Obama Outlines Plan To Tackle U.S. Export Control Reforms
MAGNA, Utah — U.S. President Barack Obama outlined steps his administration is taking to reform the cumbersome U.S. export licensing system Aug. 31, though change is not expected to come easily, according to industry and congressional sources who say the White House is overconfident about how much can be achieved.
In a prerecorded video address to the U.S. Commerce Department’s annual export controls conference in Washington, Obama highlighted progress over the past year in reforming the export licensing system.

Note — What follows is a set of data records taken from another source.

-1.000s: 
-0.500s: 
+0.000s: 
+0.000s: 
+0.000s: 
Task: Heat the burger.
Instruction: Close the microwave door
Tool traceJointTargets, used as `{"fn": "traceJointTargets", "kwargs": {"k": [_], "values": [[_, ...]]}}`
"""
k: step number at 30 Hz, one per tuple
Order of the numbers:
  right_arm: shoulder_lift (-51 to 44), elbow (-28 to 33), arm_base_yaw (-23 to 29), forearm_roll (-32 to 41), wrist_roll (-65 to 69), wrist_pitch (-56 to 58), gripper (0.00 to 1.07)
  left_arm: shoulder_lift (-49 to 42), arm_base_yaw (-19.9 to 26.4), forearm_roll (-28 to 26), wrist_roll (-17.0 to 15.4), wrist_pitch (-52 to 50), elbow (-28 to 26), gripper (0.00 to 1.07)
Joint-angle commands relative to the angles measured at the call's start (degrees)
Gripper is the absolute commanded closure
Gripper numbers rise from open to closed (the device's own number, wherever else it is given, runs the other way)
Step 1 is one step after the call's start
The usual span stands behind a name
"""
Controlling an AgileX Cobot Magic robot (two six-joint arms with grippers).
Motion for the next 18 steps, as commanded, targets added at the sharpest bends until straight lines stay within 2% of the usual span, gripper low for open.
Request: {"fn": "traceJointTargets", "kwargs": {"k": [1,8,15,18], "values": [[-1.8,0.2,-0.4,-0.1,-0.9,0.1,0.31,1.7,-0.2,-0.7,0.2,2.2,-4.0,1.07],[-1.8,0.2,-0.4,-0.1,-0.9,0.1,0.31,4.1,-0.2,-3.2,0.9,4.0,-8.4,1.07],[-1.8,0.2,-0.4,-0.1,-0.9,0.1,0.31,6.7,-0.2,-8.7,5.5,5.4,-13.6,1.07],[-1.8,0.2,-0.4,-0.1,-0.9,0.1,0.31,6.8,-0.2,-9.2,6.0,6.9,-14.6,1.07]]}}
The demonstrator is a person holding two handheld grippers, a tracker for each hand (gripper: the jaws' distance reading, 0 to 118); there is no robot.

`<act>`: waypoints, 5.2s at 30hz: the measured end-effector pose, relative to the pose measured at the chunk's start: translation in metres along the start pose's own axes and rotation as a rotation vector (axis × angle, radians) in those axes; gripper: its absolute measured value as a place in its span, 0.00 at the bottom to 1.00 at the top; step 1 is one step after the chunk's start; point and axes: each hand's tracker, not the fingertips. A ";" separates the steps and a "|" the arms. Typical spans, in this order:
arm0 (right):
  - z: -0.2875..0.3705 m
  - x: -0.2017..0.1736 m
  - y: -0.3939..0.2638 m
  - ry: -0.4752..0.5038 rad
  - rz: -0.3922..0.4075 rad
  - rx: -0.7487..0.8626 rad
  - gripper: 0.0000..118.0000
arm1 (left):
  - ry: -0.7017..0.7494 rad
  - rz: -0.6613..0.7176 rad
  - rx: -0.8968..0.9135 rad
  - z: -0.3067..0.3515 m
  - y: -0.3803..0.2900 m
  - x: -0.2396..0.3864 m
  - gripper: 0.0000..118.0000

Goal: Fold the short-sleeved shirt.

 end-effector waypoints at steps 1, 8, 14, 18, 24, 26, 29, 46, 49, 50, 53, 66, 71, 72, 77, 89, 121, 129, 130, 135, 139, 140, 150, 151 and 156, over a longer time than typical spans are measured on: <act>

“In the past, there was a lot of confusion about when a license was required. It depended on which agency you asked,” Obama said in prepared remarks issued Aug. 30 in advance of the video speech. “Now, we will have a single set of licensing policies that will apply to each tier of control, bringing clarity and consistency across our system.”
Currently the U.S. State Department has export licensing authority over the most sensitive U.S. military technologies, which fall on the U.S. Munitions List (USML). The Commerce Department has licensing authority over so-called dual-use items on the Commerce Control List.
In addition to consolidating the two lists into a single, tiered index, Obama wants to centralize disparate export oversight functions within two new government organizations — one to oversee the export licensing process, and another to enforce controls.
Obama said he would issue an executive order to create an export enforcement center that would eliminate gaps and duplication across a host of agencies. A transition to a single, standard information technology system for license applications also is in the works.
While the president’s aggressive stance on export control reform is being lauded by the U.S. aerospace industry, which has seen its global market share decline in recent years under the current system, a wholesale reorganization of federal departments and agencies into a single licensing authority and enforcement center will require congressional action.
The U.S. House Foreign Affairs Committee is working on a bill to replace the long-expired Export Administration Act, which gives the president authority to control U.S. exports in the interest of national security and foreign policy, though the draft legislation does not address government reorganization. With the White House yet to deliver a legislative proposal in support of the planned overhaul, congressional sources say action is unlikely this year.
In a news release issued Aug. 30, the White House touted progress in its effort to simplify the export control lists, including a recently completed review of Category 7 of the USML. One of 20 categories that range from shotguns and ammunition to spacecraft and nuclear weapons, Category 7 deals directly with U.S. military vehicles.
“Our preliminary analysis is that about 74 percent of the 12,000 items we licensed last year in this Munitions List category will either be moved to the Commerce Control List or will be decontrolled altogether,” the news release states. “Our preliminary estimate is that about 32 percent of the total may be decontrolled altogether.”
Although the administration has discretion to rewrite the federal munitions and dual-use control lists, removing items from the USML — including commercial communications satellites placed there in the 1990s following allegations that China’s military was benefiting from launching U.S. spacecraft — necessitates review by the House Foreign Affairs Committee and Senate Foreign Relations Committee that oversee the U.S. export licensing process. These committees are accustomed to pondering the removal of items on a case-by-case basis. If the administration proposes removing hundreds of items all at once, the process could become bogged down on Capitol Hill.
In his speech, Obama said the executive branch would continue working with stakeholders in Congress and industry to move the export reform agenda forward.
“[A]s we implement these reforms and take further steps — including working to create a single licensing agency — I look forward to working with both Congress and the export control community to ensure their success,” he said.